> Task statement
Whatever follows the line containing "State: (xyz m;" in the listing below should be printed exactly, along with that line itself.

+++ Dataset extract +++

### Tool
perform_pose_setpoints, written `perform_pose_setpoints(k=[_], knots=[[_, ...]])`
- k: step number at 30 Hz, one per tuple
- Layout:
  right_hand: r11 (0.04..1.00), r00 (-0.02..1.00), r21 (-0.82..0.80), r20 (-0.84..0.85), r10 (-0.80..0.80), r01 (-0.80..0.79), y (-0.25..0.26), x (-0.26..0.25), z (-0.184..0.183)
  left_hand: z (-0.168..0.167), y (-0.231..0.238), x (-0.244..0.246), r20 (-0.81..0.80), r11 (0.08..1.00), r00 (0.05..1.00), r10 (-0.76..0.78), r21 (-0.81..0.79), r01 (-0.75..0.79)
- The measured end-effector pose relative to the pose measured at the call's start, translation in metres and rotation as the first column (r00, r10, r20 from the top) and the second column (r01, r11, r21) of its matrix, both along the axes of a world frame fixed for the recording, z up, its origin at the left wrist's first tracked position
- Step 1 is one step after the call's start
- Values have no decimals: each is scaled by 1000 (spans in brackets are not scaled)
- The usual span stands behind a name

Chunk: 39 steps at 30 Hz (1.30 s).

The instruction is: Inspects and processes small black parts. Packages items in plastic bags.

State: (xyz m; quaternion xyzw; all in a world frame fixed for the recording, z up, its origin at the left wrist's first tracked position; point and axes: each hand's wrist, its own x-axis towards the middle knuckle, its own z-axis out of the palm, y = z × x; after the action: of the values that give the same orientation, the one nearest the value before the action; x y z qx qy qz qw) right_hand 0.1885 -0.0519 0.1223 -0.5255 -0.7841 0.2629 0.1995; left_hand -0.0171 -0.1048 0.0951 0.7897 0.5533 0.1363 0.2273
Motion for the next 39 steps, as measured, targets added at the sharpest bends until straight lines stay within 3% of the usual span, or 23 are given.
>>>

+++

> Answer
State: (xyz m; quaternion xyzw; all in a world frame fixed for the recording, z up, its origin at the left wrist's first tracked position; point and axes: each hand's wrist, its own x-axis towards the middle knuckle, its own z-axis out of the palm, y = z × x; after the action: of the values that give the same orientation, the one nearest the value before the action; x y z qx qy qz qw) right_hand 0.1885 -0.0519 0.1223 -0.5255 -0.7841 0.2629 0.1995; left_hand -0.0171 -0.1048 0.0951 0.7897 0.5533 0.1363 0.2273
Motion for the next 39 steps, as measured, targets added at the sharpest bends until straight lines stay within 3% of the usual span, or 23 are given.
>>>

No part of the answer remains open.